TRY IT. To complete the exercise, repeat every record exactly as it stands.

Source data.
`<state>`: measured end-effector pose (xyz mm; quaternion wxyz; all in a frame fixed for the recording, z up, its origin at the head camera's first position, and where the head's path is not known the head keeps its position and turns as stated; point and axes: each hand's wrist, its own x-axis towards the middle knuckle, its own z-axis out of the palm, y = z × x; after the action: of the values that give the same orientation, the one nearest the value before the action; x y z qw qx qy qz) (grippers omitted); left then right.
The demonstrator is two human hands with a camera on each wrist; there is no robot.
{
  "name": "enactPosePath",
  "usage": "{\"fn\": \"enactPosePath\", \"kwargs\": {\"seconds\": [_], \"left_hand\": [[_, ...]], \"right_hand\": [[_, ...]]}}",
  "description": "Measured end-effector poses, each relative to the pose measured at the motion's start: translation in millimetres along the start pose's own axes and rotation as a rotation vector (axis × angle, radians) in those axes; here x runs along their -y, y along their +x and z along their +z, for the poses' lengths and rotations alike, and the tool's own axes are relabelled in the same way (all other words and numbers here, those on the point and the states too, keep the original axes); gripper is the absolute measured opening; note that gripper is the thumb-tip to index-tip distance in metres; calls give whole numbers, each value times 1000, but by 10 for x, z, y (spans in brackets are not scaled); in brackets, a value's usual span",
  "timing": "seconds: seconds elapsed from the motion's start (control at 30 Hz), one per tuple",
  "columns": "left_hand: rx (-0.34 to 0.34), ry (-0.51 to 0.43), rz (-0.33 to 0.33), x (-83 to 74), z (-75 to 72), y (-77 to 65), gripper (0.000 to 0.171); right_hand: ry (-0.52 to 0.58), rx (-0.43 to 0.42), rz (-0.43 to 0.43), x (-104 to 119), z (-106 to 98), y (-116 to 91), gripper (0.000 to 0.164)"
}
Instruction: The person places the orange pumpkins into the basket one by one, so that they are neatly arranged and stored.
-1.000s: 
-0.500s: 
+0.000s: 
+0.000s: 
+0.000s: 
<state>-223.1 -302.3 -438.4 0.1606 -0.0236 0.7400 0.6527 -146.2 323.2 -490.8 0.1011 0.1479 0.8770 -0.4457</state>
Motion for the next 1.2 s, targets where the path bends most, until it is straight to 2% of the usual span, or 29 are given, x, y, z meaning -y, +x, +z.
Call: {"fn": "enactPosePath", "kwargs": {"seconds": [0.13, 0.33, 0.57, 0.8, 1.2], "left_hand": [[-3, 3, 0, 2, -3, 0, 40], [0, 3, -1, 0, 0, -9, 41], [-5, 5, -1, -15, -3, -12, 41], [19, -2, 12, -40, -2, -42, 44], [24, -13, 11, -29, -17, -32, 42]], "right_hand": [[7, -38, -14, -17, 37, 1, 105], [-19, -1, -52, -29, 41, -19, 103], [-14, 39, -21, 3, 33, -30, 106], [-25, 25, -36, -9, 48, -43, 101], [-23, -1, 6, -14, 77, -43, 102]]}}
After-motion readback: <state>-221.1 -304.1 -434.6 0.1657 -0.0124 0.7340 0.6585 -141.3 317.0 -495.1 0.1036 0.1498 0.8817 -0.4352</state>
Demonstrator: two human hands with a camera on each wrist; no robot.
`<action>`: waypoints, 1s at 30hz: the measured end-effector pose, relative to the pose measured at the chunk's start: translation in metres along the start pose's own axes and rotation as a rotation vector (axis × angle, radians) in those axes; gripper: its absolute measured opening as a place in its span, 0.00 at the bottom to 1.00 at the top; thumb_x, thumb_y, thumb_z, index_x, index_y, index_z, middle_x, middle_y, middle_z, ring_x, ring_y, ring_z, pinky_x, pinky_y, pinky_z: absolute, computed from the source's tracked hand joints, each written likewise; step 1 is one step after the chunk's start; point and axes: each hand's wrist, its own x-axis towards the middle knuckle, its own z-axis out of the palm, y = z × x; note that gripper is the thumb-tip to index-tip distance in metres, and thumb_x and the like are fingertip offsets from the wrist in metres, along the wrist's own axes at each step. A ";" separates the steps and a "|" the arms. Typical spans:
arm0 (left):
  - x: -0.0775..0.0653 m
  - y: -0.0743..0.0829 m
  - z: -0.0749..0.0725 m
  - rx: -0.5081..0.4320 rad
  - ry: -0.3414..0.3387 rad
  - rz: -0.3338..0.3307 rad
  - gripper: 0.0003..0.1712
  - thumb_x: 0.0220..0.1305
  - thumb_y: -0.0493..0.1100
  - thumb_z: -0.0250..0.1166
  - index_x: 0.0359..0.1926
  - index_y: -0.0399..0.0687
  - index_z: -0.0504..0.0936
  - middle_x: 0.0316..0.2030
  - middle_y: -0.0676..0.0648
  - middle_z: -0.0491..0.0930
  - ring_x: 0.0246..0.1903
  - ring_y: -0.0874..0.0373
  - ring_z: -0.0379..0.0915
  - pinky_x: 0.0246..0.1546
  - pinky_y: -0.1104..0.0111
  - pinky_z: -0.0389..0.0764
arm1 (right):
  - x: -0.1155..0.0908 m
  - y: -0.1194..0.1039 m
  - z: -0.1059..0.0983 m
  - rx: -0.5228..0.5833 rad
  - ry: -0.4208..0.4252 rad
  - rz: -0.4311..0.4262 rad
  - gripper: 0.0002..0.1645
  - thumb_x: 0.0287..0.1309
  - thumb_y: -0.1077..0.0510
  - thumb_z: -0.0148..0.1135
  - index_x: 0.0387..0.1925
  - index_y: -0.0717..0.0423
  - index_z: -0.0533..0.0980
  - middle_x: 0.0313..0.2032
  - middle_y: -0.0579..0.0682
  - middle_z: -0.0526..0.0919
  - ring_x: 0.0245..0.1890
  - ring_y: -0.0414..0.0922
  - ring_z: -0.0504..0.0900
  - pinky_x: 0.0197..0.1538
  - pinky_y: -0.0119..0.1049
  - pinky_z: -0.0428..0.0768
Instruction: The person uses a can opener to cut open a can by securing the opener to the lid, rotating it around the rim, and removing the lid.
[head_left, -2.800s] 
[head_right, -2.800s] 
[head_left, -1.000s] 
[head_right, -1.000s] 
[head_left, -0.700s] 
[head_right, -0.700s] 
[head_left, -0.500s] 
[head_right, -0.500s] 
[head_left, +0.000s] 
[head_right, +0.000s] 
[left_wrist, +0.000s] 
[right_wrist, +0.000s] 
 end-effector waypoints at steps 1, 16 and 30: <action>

ANSWER SECTION.
`<state>`: measured end-effector pose (xyz mm; quaternion wxyz; all in a frame fixed for the recording, z up, its origin at the head camera's first position, and where the head's path is not known the head keeps its position and turns as stated; point and axes: each hand's wrist, its own x-axis towards the middle knuckle, its own z-axis out of the palm, y = z × x; after the action: of the values that give the same orientation, the one nearest the value before the action; x y z qw qx qy qz) (grippers omitted); left then right.
The demonstrator is two human hands with a camera on each wrist; there is no robot.
{
  "name": "enactPosePath",
  "usage": "{\"fn\": \"enactPosePath\", \"kwargs\": {\"seconds\": [_], \"left_hand\": [[_, ...]], \"right_hand\": [[_, ...]]}}",
  "description": "Measured end-effector poses, each relative to the pose measured at the motion's start: translation in millimetres along the start pose's own axes and rotation as a rotation vector (axis × angle, radians) in those axes; here x runs along their -y, y along their +x and z along their +z, for the poses' lengths and rotations alike, and the tool's own axes are relabelled in the same way (all other words and numbers here, those on the point and the states too, keep the original axes); gripper is the absolute measured opening; note that gripper is the thumb-tip to index-tip distance in metres; calls give whole numbers, each value times 1000, but by 10 for x, z, y (spans in brackets are not scaled); in brackets, a value's usual span",
  "timing": "seconds: seconds elapsed from the motion's start (control at 30 Hz), one per tuple",
  "columns": "left_hand: rx (-0.34 to 0.34), ry (-0.51 to 0.43), rz (-0.33 to 0.33), x (-83 to 74), z (-75 to 72), y (-77 to 65), gripper (0.000 to 0.171); right_hand: ry (-0.52 to 0.58), rx (-0.43 to 0.42), rz (-0.43 to 0.43), x (-104 to 119), z (-106 to 98), y (-116 to 91), gripper (0.000 to 0.164)"
}
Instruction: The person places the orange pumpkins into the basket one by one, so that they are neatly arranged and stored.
-1.000s: 
-0.500s: 
+0.000s: 
+0.000s: 
+0.000s: 
<state>-223.1 -302.3 -438.4 0.1606 -0.0236 0.7400 0.6527 -146.2 323.2 -490.8 0.1011 0.1479 0.8770 -0.4457</state>
Motion for the next 1.2 s, targets where the path bends most, until it is straight to 2% of the usual span, or 29 are given, x, y, z meaning -y, +x, +z.
Call: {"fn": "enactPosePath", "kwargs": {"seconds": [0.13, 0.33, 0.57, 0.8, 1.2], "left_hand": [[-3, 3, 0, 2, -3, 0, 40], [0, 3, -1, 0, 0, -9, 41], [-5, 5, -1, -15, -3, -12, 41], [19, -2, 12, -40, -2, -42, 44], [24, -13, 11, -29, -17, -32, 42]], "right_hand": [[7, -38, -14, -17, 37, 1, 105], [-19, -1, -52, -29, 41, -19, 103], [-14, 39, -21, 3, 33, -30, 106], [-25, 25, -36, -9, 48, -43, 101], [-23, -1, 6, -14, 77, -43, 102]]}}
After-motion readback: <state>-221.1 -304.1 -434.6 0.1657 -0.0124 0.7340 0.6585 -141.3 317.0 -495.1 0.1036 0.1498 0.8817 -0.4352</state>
Demonstrator: two human hands with a camera on each wrist; no robot.
`<action>`: waypoints, 1s at 30hz: the measured end-effector pose, relative to the pose measured at the chunk's start: translation in metres along the start pose's own axes and rotation as a rotation vector (axis × angle, radians) in those axes; gripper: its absolute measured opening as a place in its span, 0.00 at the bottom to 1.00 at the top; thumb_x, thumb_y, thumb_z, index_x, index_y, index_z, middle_x, middle_y, middle_z, ring_x, ring_y, ring_z, pinky_x, pinky_y, pinky_z: absolute, computed from the source's tracked hand joints, each written likewise; step 1 is one step after the chunk's start; point and axes: each hand's wrist, its own x-axis towards the middle knuckle, its own z-axis out of the palm, y = z × x; note that gripper is the thumb-tip to index-tip distance in metres, and thumb_x and the like are fingertip offsets from the wrist in metres, along the wrist's own axes at each step. A ";" separates the steps and a "|" the arms. Typical spans:
arm0 (left):
  - x: -0.0775..0.0653 m
  - y: -0.0743..0.0829 m
  - z: -0.0749..0.0725 m
  - rx: -0.5081..0.4320 rad
  - ry: -0.3414..0.3387 rad
  - rz: -0.3338..0.3307 rad
  - gripper: 0.0003..0.1712
  - thumb_x: 0.0220..0.1305
  - thumb_y: -0.0493..0.1100
  - thumb_z: -0.0250..0.1166
  - index_x: 0.0359..0.1926
  - index_y: -0.0399..0.0687
  - index_z: -0.0504..0.0936
  - middle_x: 0.0316..0.2030
  - middle_y: -0.0676..0.0648
  - middle_z: -0.0491..0.0930
  - ring_x: 0.0246..0.1903
  - ring_y: -0.0874..0.0373
  - ring_z: -0.0379..0.0915
  - pinky_x: 0.0246..0.1546
  - pinky_y: -0.1104..0.0111
  - pinky_z: -0.0389..0.0764
arm1 (right):
  - x: -0.1155..0.0908 m
  - y: -0.1194..0.1039 m
  - z: -0.1059..0.0983 m
  - rx: -0.5228..0.5833 rad
  - ry: -0.4208..0.4252 rad
  - rz: -0.4311..0.4262 rad
  - gripper: 0.0002..0.1645
  - thumb_x: 0.0287..0.1309
  - thumb_y: -0.1077..0.0510
  - thumb_z: -0.0148..0.1135
  - index_x: 0.0387..0.1925
  - index_y: -0.0717..0.0423
  - index_z: -0.0533..0.0980
  - middle_x: 0.0313..0.2032
  - middle_y: -0.0579..0.0682
  - middle_z: -0.0526..0.0919
  - ring_x: 0.0245..0.1890
  - ring_y: -0.0414..0.0922
  - ring_z: -0.0504..0.0900
  - pinky_x: 0.0197..0.1538
  - pinky_y: -0.0119..0.1049
  - pinky_z: -0.0428..0.0768
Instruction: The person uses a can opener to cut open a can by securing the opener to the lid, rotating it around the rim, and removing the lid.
[head_left, -2.800s] 
[head_right, -2.800s] 
[head_left, -1.000s] 
[head_right, -1.000s] 
[head_left, -0.700s] 
[head_right, -0.700s] 
[head_left, -0.500s] 
[head_right, -0.500s] 
[head_left, +0.000s] 
[head_right, +0.000s] 
[left_wrist, +0.000s] 
[right_wrist, +0.000s] 
 end-effector waypoints at steps 1, 16 and 30: <action>

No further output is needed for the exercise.